ROANOKE TIMES

                         Roanoke Times
                 Copyright (c) 1995, Landmark Communications, Inc.

DATE: TUESDAY, February 16, 1993                   TAG: 9302160334
SECTION: EDITORIAL                    PAGE: A-7   EDITION: METRO 
SOURCE: 
DATELINE:                                 LENGTH: Medium


TWO-PART PROGRAM

THE ANSWER to job loss throughout Southwest Virginia is a recognition that job loss is not an incurable illness but a symptom of an avoidable condition. The solution should not be to find our way back to yesterday but to open the door to tomorrow. This will require an energetic program to achieve three things - one for today, two for tomorrow.

1. For today:

A massive jobs bank to identify current opportunities and projected needs. People with both skills and need now should be encouraged to relocate and to accept reasonble stopgap employment to help bridge the gap to a better future.

2. For tomorrow:

A major effort in education and retraining, matching new skills with changing opportunities.

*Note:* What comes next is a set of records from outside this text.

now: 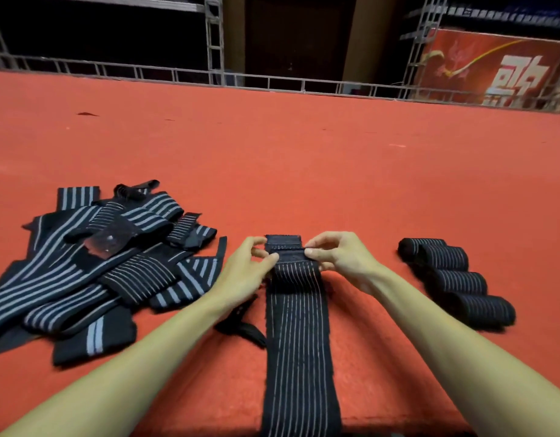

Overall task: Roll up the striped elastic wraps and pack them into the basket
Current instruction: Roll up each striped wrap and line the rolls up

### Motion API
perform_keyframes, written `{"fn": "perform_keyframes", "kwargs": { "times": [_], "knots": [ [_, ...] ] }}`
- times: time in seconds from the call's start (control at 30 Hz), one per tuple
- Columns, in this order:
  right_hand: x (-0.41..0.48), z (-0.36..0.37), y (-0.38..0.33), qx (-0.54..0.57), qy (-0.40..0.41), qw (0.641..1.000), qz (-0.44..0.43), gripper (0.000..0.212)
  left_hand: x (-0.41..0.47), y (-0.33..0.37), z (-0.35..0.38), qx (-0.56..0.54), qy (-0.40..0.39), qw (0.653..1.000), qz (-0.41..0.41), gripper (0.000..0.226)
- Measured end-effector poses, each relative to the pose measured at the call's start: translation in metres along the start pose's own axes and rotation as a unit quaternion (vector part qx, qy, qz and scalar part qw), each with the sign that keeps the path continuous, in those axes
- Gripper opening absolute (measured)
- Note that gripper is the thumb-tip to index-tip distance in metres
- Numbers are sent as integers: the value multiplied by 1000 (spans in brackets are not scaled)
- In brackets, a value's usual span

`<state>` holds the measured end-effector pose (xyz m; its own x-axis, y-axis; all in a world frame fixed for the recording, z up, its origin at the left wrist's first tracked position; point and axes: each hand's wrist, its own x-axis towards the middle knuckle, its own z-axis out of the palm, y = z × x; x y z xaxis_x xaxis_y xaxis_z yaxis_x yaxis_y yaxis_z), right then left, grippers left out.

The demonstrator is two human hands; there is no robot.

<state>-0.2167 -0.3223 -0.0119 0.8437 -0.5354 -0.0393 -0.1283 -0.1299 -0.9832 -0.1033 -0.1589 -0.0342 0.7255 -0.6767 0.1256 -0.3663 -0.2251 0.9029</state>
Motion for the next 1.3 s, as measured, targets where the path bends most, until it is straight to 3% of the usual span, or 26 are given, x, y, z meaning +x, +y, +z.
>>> {"fn": "perform_keyframes", "kwargs": {
  "times": [0.1, 0.33, 0.67, 0.8, 0.9, 0.97, 1.2, 1.3],
  "knots": [
    [17, 1, 12, 14, 32, 999, -8, 11, 24, -8, 6, 23, 49, 998, 27, 5],
    [76, 12, 31, -126, 138, 981, -48, 18, 82, -19, 22, 82, 119, 990, -1, 9],
    [109, 14, 57, -263, 171, 947, -71, 3, 104, -48, 36, 171, 139, 975, 13, 19],
    [114, 18, 60, -297, 166, 938, -62, 12, 107, -50, 37, 197, 115, 974, -4, 23],
    [109, 19, 58, -302, 164, 936, -76, 8, 103, -45, 36, 195, 92, 976, -2, 13],
    [99, 19, 51, -297, 158, 936, -101, 3, 96, -38, 35, 187, 66, 980, 23, 9],
    [42, 5, 2, -309, 127, 921, -202, 24, 44, 19, 11, 120, -63, 988, 80, 12],
    [9, -2, -24, -287, 105, 926, -220, 24, 18, 47, -5, 169, -75, 971, 155, 19]
  ]
}}
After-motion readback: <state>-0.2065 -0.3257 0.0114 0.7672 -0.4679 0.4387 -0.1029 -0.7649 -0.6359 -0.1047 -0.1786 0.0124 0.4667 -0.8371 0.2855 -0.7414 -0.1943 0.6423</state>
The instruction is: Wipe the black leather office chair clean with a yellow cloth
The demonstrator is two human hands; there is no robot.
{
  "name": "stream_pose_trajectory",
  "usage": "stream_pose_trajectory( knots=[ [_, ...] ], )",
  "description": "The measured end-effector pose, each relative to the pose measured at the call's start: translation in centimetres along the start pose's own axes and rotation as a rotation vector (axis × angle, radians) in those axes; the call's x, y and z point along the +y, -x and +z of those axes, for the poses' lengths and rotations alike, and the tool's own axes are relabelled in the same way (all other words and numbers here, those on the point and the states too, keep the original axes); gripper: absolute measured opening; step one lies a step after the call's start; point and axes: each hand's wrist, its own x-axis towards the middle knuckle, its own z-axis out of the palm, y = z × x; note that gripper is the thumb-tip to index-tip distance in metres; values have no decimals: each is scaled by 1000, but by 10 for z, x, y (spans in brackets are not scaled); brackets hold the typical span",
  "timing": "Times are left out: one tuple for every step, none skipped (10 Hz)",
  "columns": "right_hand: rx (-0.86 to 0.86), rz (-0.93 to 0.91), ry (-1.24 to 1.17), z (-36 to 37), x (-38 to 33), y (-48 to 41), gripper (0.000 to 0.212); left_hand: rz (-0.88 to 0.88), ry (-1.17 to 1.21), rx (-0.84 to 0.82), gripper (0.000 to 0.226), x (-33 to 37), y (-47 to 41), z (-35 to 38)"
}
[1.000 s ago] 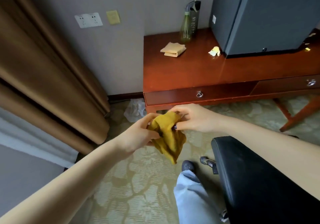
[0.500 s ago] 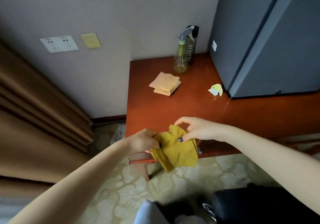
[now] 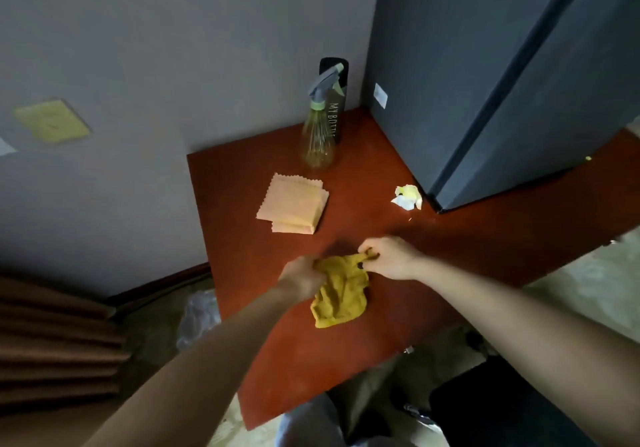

A renewal of the entrepreneurial spirit, by providing support and encouragement for those unemployed with certain designated skills and interests to band together in the formation of new businesses. Working with both federal and local loans, the new enterprise would bring together out-of-work managers, technicians, laborers, people with service skills and newly retrained specialists of all stripe.

Once formed in businesslike teams, some members may eventually go on to other jobs as growth occurs, join other entrepreneurial teams or begin new careers. Some may remain with the new business in a competitive effort to help meet newly identified production and service needs of both the region and beyond. Each new business formed would be like seed corn planted to meet the harvest of the future.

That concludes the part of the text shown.